Assignment: A picture-free, exact reproduction of the listing that follows is required.

Provided data:
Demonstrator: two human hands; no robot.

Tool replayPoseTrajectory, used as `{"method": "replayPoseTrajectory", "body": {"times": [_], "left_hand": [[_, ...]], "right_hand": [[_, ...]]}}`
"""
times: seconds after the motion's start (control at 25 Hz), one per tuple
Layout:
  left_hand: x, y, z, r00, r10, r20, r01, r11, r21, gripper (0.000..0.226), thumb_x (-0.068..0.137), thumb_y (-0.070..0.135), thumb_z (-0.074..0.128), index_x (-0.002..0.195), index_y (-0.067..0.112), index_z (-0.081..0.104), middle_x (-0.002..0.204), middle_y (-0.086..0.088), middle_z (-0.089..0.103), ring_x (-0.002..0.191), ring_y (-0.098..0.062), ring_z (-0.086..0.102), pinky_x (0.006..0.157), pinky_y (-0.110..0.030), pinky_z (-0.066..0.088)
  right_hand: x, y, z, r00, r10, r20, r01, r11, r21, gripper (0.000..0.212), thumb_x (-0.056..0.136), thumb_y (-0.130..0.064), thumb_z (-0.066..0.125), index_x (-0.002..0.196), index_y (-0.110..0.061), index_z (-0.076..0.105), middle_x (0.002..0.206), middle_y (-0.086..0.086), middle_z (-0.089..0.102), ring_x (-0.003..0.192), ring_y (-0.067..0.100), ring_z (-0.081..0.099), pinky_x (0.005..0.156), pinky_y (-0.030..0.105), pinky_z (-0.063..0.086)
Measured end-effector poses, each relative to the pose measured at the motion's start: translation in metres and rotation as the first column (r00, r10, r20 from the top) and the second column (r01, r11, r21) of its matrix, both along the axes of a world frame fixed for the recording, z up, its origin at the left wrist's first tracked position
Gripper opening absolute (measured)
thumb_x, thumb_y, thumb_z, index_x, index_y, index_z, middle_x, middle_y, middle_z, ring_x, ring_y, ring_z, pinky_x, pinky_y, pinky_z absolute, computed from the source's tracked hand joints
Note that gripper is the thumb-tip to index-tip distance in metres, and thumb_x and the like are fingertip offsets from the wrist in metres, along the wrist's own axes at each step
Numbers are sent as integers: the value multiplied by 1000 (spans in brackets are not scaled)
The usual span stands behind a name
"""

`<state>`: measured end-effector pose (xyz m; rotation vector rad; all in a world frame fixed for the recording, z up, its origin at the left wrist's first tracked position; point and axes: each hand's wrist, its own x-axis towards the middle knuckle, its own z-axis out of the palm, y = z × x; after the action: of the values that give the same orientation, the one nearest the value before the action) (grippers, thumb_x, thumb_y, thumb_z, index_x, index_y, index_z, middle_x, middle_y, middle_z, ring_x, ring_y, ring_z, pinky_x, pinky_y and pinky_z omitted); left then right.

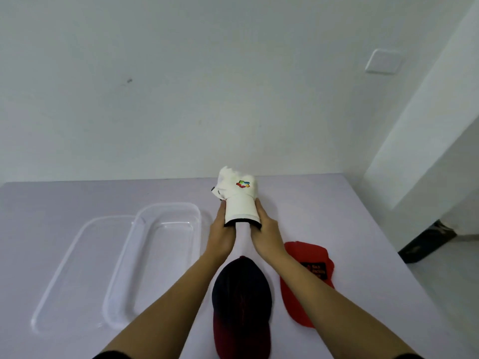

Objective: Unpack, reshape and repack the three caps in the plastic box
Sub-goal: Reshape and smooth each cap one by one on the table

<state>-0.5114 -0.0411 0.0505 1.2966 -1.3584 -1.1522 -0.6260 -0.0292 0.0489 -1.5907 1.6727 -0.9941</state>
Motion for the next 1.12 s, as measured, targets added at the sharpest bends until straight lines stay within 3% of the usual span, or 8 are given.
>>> {"method": "replayPoseTrajectory", "body": {"times": [0.16,0.28,0.4,0.48,0.6,0.8,1.0,1.12], "left_hand": [[-15,1,-5,985,48,-163,-38,997,64,38,102,17,37,139,17,43,135,-5,54,126,-20,51,102,-28,42],[11,6,1,967,-154,204,171,983,-70,56,97,14,44,147,27,23,135,14,44,120,-7,47,93,-10,37],[42,1,2,794,-421,439,440,896,65,95,77,-5,49,151,25,-4,156,10,16,142,-12,23,105,-8,22],[53,-8,11,885,-321,338,320,945,60,93,78,5,48,151,26,-4,160,7,0,148,-13,6,111,-22,13],[50,-27,34,971,-185,149,183,983,30,73,93,39,49,151,32,5,158,15,8,142,-5,13,115,-33,15],[27,-34,52,942,-321,94,309,943,123,40,90,53,49,116,25,62,119,4,65,116,-17,59,97,-31,44],[16,-30,59,984,-92,152,105,991,-84,20,85,39,65,77,22,71,70,5,71,66,-5,62,65,-17,46],[18,-33,71,991,-91,100,100,991,-92,18,83,36,69,68,26,70,63,8,68,62,-6,61,63,-17,45]], "right_hand": [[13,-3,2,989,-85,120,87,996,-15,62,94,-2,42,148,-25,21,96,10,62,80,20,58,67,21,47],[-12,7,-4,998,2,-59,-8,995,-103,76,88,6,43,148,-26,8,128,13,55,110,25,56,93,30,46],[-45,20,-15,961,79,-264,-131,974,-185,86,84,10,44,147,-26,-1,154,10,25,132,28,40,105,30,37],[-58,26,-21,922,98,-373,-196,952,-234,90,84,10,45,148,-32,-1,158,9,12,133,32,39,103,39,44],[-58,31,-29,904,97,-416,-234,926,-295,94,84,8,48,145,-41,-4,157,14,10,131,37,41,91,44,52],[-42,28,-37,893,65,-446,-256,887,-385,98,82,9,56,147,-38,0,155,17,14,135,35,37,86,33,55],[-41,26,-43,868,21,-496,-200,929,-312,108,79,7,59,144,-43,-10,158,10,5,121,29,51,63,21,46],[-45,20,-42,975,-216,-48,210,971,-112,81,93,-7,49,147,-30,-6,159,5,-7,145,22,11,107,31,36]]}}
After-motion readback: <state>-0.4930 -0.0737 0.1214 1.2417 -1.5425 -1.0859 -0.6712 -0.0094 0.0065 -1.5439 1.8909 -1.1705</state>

Problem solution:
Demonstrator: two human hands; no robot.

Tool replayPoseTrajectory, used as `{"method": "replayPoseTrajectory", "body": {"times": [_], "left_hand": [[_, ...]], "right_hand": [[_, ...]]}}`
"""
times: seconds after the motion's start (control at 25 Hz), one per tuple
Layout:
  left_hand: x, y, z, r00, r10, r20, r01, r11, r21, gripper (0.000..0.226), thumb_x (-0.068..0.137), thumb_y (-0.070..0.135), thumb_z (-0.074..0.128), index_x (-0.002..0.195), index_y (-0.067..0.112), index_z (-0.081..0.104), middle_x (-0.002..0.204), middle_y (-0.086..0.088), middle_z (-0.089..0.103), ring_x (-0.002..0.191), ring_y (-0.098..0.062), ring_z (-0.086..0.102), pinky_x (0.006..0.157), pinky_y (-0.110..0.030), pinky_z (-0.066..0.088)
  right_hand: x, y, z, r00, r10, r20, r01, r11, r21, gripper (0.000..0.212), thumb_x (-0.056..0.136), thumb_y (-0.130..0.064), thumb_z (-0.066..0.125), index_x (-0.002..0.196), index_y (-0.110..0.061), index_z (-0.076..0.105), middle_x (0.002..0.206), middle_y (-0.086..0.086), middle_z (-0.089..0.102), ring_x (-0.003..0.192), ring_y (-0.067..0.100), ring_z (-0.081..0.099), pinky_x (0.005..0.156), pinky_y (-0.030..0.105), pinky_z (-0.063..0.086)
Measured end-effector poses, each relative to the pose measured at the motion's start: translation in metres and rotation as the first column (r00, r10, r20 from the top) and the second column (r01, r11, r21) of its matrix, both along the axes of a world frame fixed for the recording, z up, its origin at the left wrist's first tracked position
Gripper opening absolute (measured)
thumb_x, thumb_y, thumb_z, index_x, index_y, index_z, middle_x, middle_y, middle_z, ring_x, ring_y, ring_z, pinky_x, pinky_y, pinky_z absolute, computed from the source's tracked hand joints
Note that gripper is the thumb-tip to index-tip distance in metres, and thumb_x and the like are fingertip offsets from the wrist in metres, along the wrist's own axes at each step
Numbers are sent as integers: the value multiplied by 1000 (spans in brackets are not scaled)
The usual span stands behind a name
"""

`<state>`: measured end-effector pose (xyz m; rotation vector rad; all in a world frame fixed for the recording, z up, its origin at the left wrist's first tracked position; point and axes: each hand's wrist, its own x-axis towards the middle knuckle, its own z-axis out of the palm, y = z × x; after the action: of the values that give the same orientation, the one nearest the value before the action) (grippers, thumb_x, thumb_y, thumb_z, index_x, index_y, index_z, middle_x, middle_y, middle_z, ring_x, ring_y, ring_z, pinky_x, pinky_y and pinky_z omitted); left then right.


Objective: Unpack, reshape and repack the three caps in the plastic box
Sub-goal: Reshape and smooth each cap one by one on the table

<state>-0.5114 -0.0411 0.0505 1.2966 -1.3584 -1.1522 -0.6260 -0.0292 0.0489 -1.5907 1.6727 -0.9941</state>
Motion for the next 1.12 s, as measured, targets added at the sharpest bends until straight lines stay within 3% of the usual span, or 8 are given.
>>> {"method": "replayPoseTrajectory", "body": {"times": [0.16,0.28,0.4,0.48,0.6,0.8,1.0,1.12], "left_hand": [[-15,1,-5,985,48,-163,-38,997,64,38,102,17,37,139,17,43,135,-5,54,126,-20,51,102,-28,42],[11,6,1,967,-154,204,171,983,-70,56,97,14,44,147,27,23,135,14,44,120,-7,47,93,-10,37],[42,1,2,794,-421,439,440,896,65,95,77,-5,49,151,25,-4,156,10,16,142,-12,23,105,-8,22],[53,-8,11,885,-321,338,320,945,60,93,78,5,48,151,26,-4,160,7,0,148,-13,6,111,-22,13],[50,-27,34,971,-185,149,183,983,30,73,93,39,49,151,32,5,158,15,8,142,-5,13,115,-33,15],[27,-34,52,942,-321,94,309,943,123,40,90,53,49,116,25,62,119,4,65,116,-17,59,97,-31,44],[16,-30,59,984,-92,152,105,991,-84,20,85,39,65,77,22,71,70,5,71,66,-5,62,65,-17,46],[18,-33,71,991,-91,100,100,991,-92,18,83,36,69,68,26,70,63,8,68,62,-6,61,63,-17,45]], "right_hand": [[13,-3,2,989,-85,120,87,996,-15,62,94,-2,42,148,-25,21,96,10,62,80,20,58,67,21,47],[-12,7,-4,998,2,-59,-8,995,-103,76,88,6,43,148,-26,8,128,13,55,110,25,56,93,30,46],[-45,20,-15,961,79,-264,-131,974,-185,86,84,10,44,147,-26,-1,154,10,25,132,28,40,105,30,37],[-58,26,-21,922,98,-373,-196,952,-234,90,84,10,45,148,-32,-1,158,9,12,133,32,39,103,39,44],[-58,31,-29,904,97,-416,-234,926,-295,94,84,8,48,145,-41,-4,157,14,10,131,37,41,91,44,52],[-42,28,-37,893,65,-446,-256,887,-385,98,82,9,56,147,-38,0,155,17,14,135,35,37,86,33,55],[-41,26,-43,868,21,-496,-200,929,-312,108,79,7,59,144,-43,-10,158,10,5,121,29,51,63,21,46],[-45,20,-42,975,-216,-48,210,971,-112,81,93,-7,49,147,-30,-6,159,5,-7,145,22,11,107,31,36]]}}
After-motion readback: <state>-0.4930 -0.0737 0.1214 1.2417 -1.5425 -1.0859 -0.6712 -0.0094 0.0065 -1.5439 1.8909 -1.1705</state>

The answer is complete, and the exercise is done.